1. What is the quality of Christ's miracles? John 2:6-7.
Comment: Normally, the water pots supplied water for the ceremonial washings in accordance with Jewish tradition (Mark 7:3-4). Each water pot could hold two to three firkins of water, equivalent to 17 to 25 gallons. This means that the six water pots could hold a total of about 150 gallons of water! When Christ blesses, He does it abundantly! On other occasions, Jesus miraculously provided more than enough food (Mark 8:8; John 6:13). His generous abundance in giving coincides with the wealth of His lovingkindness.
2. Could a person abuse the abundance of a miracle?
Comment: Potentially, wine can generate either positive or negative results. Negatively, wine can be abused, causing a person to lose self-control. "Wine is a mocker, strong drink is a brawler, and whoever is led astray by it is not wise" (Proverbs 20:1); and "do not be drunk with wine, in which is dissipation" (Ephesians 5:18). When Jesus made the water into wine, He did not intend for the wedding guests to get drunk. He provided the right amount for the number of people in attendance to enjoy themselves but not lose control.
3. Is Christ running a welfare program with His miracles? John 2:7-8.

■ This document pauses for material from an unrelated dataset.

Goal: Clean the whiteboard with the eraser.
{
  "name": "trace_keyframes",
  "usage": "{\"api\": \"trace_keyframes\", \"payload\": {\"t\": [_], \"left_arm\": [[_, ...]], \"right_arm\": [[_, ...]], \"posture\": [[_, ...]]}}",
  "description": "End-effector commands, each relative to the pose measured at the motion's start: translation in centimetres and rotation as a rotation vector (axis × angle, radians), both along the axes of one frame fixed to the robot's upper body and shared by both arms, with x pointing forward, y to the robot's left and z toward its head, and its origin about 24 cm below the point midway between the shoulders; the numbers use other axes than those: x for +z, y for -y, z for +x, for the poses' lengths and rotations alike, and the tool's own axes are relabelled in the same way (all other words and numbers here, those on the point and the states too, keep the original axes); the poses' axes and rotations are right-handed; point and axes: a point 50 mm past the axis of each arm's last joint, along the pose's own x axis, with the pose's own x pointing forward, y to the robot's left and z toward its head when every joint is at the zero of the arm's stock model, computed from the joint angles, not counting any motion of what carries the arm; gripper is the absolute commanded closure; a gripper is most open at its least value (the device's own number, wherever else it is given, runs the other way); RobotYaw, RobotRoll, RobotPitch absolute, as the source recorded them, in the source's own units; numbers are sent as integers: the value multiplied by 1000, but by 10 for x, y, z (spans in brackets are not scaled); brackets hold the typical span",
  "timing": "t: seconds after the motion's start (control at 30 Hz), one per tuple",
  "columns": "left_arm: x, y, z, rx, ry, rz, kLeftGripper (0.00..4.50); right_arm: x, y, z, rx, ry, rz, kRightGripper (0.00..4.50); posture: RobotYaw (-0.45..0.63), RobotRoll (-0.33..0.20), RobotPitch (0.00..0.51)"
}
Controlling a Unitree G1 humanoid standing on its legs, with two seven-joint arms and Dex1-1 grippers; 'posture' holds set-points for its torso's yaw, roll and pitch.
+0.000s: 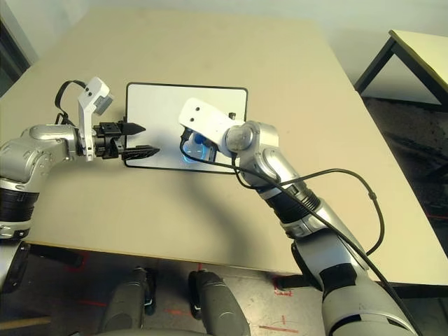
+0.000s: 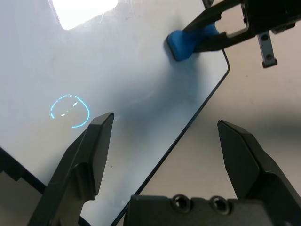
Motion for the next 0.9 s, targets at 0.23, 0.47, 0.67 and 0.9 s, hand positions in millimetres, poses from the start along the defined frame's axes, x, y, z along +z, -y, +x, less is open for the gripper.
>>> {"api": "trace_keyframes", "payload": {"t": [0.23,0.47,0.67,0.9], "left_arm": [[0,3,3,-13,4,15,0],[1,-2,0,-2,5,22,0],[1,-5,-3,13,2,25,0],[0,-5,-6,23,0,21,0]], "right_arm": [[-16,2,-4,-52,-64,9,3935],[-29,-24,-7,23,-92,12,3935],[-31,-43,-3,77,-85,14,3936],[-27,-62,1,125,-69,22,3936]], "posture": [[-47,0,155],[-14,0,160],[10,0,163],[20,0,165]]}}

Comment: Jesus shows us that God is pleased to use human instruments in performing the wonders of His grace. He did nothing in changing water to wine that was unnecessary for Him to do. The servants filled the vessels and took the wine to the master of the marriage feast. There was no reason for Christ to do this kind of work for them. Instead, He did what no one else could do. This principle applies to His work in us: He does not do things for us that we can do ourselves. Further, He will not perform miracles if they would destroy industriousness or encourage laziness and irresponsibility. Miracles do not excuse us from carrying out our responsibilities.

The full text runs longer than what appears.